Fragrant TV presenter, Kate Garraway, 45, has publicly announced that she would like a third child. The nation is up in arms. Allegedly. Indeed the debate is so fierce that it even reached that renowned arbiter of the nation’s tastes, This Morning, earlier this week.
Fragrant Kate (not the fried egg one also hitting the headlines this week), looking suitably fesity and attractive, was up against some harpy who had her children in her twenties and therefore felt it necessary to tell everyone else that they should do the same. Needless to say, the harpy was far from fragrant, attractive etc, lacked humour and warmth and did not elicit a great deal of sympathy from the nation’s sofas.
Far be it from me to say that twenty-something mom was wrong in her choices, but nor is fragrant Kate. It is a fact that the average age of first-time mothers has increased exponentially in recent years, and if, as the Daily Mail tells us on a mind-numbingly regular basis, there are hundreds, nay thousands, of teen mums out there, then there must also be hundreds, nay thousands, of proud, happy ‘geriatric’ mums too.
Being a proud geriatric mum myself (first child at 38, second at 40, both textbook healthy pregnancies and incredible births resulting in wonderful, beautiful babies, third and more to be arranged…), I couldn’t give a shit what the harpy, the ‘Daily Fail’, or anyone else has to tell me about my choices.
Like many women in this modern age of ours, I was far too busy working, studying, travelling and having fun in my twenties to even countenance having a child. Nor did I meet any man I would have deemed suitable for having a child with, although that part looked doubtful through most of my thirties too, but that’s a different story.
There are many, many reasons for the ages at which people have their children and, like other people’s marriages, actually it’s none of your damn business harpy and co.

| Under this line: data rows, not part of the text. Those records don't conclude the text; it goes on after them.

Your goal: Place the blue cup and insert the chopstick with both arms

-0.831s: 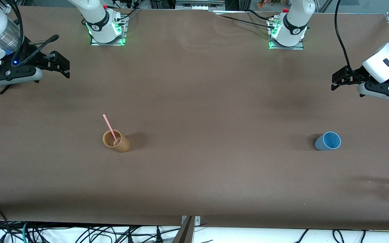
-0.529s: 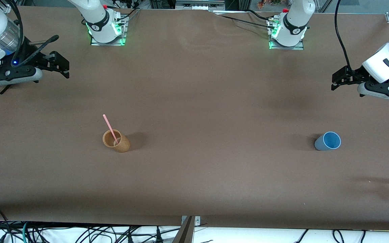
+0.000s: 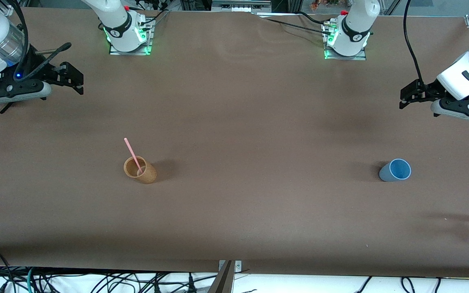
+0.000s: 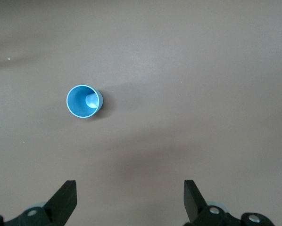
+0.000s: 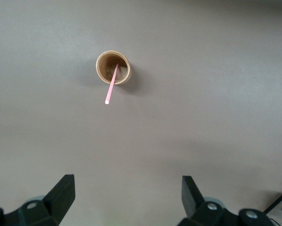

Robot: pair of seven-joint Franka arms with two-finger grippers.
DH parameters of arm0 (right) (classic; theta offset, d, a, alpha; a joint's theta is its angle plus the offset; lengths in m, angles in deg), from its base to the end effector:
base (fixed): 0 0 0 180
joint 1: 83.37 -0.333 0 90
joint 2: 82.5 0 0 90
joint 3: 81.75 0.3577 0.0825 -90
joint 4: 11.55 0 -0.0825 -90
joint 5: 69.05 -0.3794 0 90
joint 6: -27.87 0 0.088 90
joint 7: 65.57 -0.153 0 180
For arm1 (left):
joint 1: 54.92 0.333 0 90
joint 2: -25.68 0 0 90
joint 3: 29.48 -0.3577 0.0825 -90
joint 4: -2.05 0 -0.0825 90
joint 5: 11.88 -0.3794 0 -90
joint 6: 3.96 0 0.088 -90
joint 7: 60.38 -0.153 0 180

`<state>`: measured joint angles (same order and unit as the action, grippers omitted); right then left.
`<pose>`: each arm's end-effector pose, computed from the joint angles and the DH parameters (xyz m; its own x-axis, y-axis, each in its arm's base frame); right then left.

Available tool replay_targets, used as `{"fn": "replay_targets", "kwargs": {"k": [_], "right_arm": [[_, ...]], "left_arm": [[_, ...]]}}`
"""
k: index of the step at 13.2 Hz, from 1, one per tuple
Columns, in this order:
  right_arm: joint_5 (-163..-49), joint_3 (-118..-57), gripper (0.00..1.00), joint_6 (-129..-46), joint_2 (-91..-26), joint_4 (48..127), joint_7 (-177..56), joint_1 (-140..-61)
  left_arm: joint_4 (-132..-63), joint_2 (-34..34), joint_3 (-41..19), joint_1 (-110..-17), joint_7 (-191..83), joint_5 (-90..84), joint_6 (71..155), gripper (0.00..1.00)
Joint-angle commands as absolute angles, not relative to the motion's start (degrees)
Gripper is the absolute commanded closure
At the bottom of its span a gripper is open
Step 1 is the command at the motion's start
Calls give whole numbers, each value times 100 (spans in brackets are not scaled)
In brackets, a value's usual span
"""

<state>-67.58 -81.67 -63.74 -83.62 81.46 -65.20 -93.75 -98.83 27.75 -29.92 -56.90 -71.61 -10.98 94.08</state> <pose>0.5363 0.0951 0.6088 0.9820 0.1886 -0.0051 0.1887 -0.9817 0.0256 0.5428 -0.0167 0.5627 0.9757 -0.2189 -0.0101 -0.2187 -0.9756 0.0181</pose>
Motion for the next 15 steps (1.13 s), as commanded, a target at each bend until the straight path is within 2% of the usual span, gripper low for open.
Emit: {"fn": "replay_targets", "kwargs": {"k": [1,15], "right_arm": [[-6642,-8157,0,-6344,-8329,8038,-6478,-9409],[-6615,-8166,0,-6345,-8329,8038,-6478,-9400]], "left_arm": [[-9779,2770,-2939,-5659,-7137,-1240,9299,0],[-9788,2647,-2983,-5431,-7198,-1240,9070,0]]}}
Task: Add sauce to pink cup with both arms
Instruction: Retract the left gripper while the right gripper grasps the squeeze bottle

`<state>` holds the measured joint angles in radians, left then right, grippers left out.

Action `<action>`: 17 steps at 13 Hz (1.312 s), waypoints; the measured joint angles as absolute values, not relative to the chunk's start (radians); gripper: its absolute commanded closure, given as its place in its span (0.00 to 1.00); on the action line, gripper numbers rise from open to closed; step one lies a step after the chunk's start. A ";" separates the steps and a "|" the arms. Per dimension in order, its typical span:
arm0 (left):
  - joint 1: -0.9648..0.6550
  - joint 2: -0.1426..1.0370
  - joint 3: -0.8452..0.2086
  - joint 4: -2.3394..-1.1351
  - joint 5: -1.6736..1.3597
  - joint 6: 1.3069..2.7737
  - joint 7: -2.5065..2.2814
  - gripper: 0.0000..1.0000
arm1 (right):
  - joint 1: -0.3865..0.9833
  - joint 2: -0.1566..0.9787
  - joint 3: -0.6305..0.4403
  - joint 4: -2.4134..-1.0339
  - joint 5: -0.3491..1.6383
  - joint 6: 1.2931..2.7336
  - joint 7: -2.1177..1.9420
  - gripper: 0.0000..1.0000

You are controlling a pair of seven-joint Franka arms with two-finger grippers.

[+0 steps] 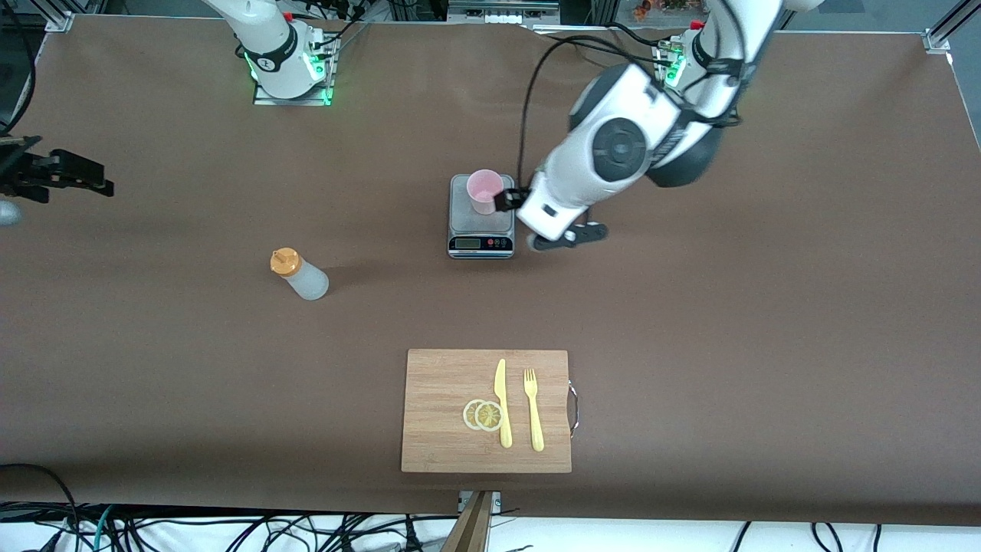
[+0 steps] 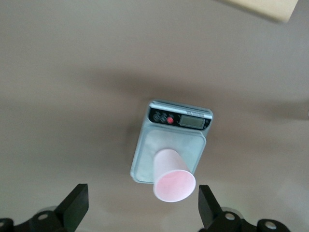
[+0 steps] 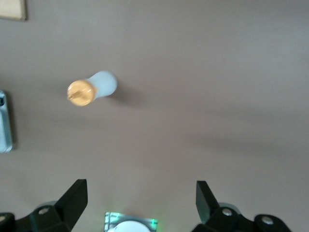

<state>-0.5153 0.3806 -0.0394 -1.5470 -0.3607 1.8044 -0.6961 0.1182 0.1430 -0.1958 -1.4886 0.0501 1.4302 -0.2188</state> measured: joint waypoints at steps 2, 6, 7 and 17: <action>-0.449 0.352 -0.007 -1.509 -0.301 1.728 -0.598 0.00 | 0.145 0.184 -0.194 -1.498 0.078 1.410 -0.266 0.00; -0.275 0.294 0.002 -1.499 -0.148 1.647 -0.350 0.00 | 0.144 0.254 -0.201 -1.597 0.177 1.523 -0.555 0.00; -0.221 0.280 0.003 -1.499 -0.121 1.631 -0.274 0.00 | 0.142 0.261 -0.206 -1.638 0.201 1.591 -0.670 0.00; 0.037 0.176 0.002 -1.497 -0.098 1.547 -0.038 0.00 | 0.042 0.388 -0.219 -1.852 0.651 1.880 -1.563 0.00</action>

Older mums are no more selfish than young mums, or those who choose to have one child, or those who choose to have ten, or those who choose to have none. We are all, by our very nature, selfish.

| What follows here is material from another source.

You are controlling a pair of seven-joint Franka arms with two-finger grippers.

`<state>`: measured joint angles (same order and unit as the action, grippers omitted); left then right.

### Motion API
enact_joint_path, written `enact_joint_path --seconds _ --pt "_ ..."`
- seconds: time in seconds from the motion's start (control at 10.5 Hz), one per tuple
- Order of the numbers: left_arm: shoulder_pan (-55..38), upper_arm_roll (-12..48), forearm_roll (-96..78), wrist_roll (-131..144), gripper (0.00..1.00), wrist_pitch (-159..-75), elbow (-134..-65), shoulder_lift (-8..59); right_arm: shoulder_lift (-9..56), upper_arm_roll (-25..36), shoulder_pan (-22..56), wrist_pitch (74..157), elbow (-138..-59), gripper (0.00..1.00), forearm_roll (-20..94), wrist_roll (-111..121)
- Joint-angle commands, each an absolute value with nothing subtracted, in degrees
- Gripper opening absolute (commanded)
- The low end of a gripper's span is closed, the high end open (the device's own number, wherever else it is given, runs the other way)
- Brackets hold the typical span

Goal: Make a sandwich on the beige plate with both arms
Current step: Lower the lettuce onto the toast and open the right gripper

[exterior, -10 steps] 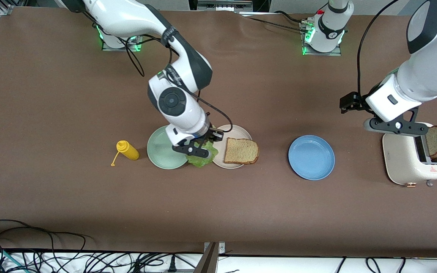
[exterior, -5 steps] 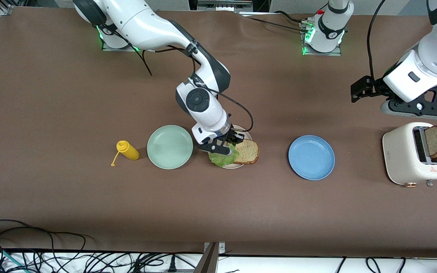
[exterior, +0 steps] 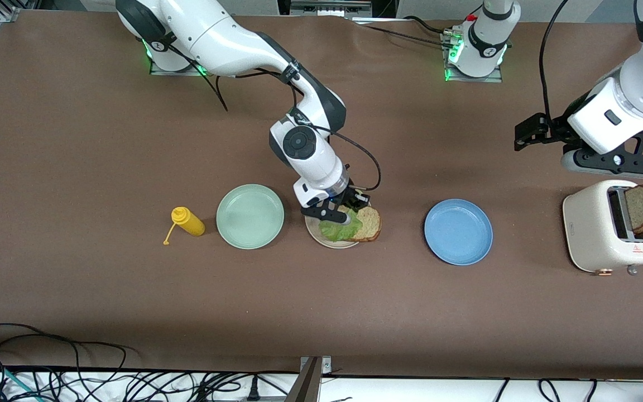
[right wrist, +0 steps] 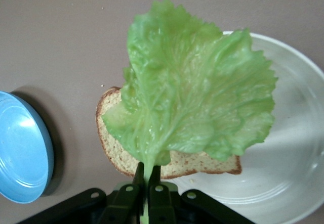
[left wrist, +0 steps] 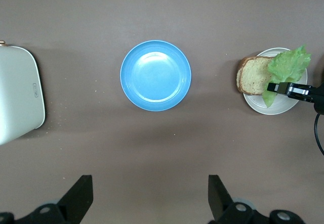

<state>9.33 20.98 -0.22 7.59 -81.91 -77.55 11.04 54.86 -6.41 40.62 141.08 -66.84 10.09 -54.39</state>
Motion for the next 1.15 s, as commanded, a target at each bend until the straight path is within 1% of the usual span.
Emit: enact_joint_path --seconds 0.0,0.1,0.19,0.29,0.38,0.57,0.76,1.05 --pt "11.16 21.01 -1.58 7.12 1.00 -82.18 -78.22 10.28 58.09 -6.77 40.87 141.68 -61.88 0.01 10.90 -55.11" --pt "12.73 21.09 -1.76 7.03 1.00 -82.18 -78.22 10.28 58.18 -6.77 40.87 141.51 -61.88 0.34 10.99 -55.37" --pt "13.18 21.09 -2.80 7.03 1.00 -82.26 -78.22 10.28 58.10 -6.77 40.87 141.16 -61.87 0.46 11.33 -57.20" --pt "13.18 21.09 -2.90 7.03 1.00 -82.87 -78.22 10.37 57.83 -6.77 40.96 140.46 -61.96 0.64 11.42 -59.57" --pt "13.18 21.09 -2.99 7.03 1.00 -83.32 -78.22 10.28 57.48 -6.68 41.39 139.06 -61.96 1.00 10.90 -61.16" --pt "13.18 21.44 -2.38 7.12 1.00 -83.41 -79.09 8.45 55.30 -5.89 40.96 131.27 -61.88 1.00 10.72 -60.82" --pt "13.27 21.27 -2.20 7.12 1.00 -82.97 -79.19 8.09 50.39 -6.32 36.94 122.30 -61.87 1.00 10.72 -59.60" --pt "14.14 20.92 -2.90 7.03 1.00 -82.88 -79.19 8.26 45.54 -6.24 32.71 109.90 -62.05 1.00 10.81 -53.89"
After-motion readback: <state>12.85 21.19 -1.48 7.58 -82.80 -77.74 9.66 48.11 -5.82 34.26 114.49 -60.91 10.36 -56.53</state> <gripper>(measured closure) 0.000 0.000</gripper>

None of us have children unselfishly, whatever age we are. We have children because we want to love them and worship them, and teach them and learn from them, and because we believe, somewhat self-centredly, that we can give them a good life, however we choose to do that.
That is the case whether their conception is planned and conscious, or accidental and even initially unwelcome. It is true whether we are 16 or 26 or 36 or 46 when we have them. Having children IS selfish, but raising them and loving them and parenting them is not, whatever age we, and they, are.
One of the arguments used by the harpy was that the children of older mothers may become our carers, well that’s possible at any age, and depends on many circumstances. Are we to tell people who have chronic illnesses or disabilities that they can’t have children for the same reason?
The supposed ogre of Down’s Syndrome was also raised. Also quite possible in a 20 year old having a baby by the way, although statistically yes, less likely. Speaking solely for ourselves, we didn’t bother with testing, knowing that we would love our baby whatever happened, and feling very uncomfortable with the potential genetic engineering of a society which allows the abortion of a healthy, live foetus on the grounds that it might be different.
This is, as so often, a nice little sensationalist story which engenders ill-conceived, ill-informed knee jerk reactions to gain prominence they do not deserve, and another way to beat up on mothers. Ah what a lovely, easy target we mamas are if we dare to step outside the perceived norms!
Good luck Kate, I hope I’m still having beautiful, incredible babies at 45 too.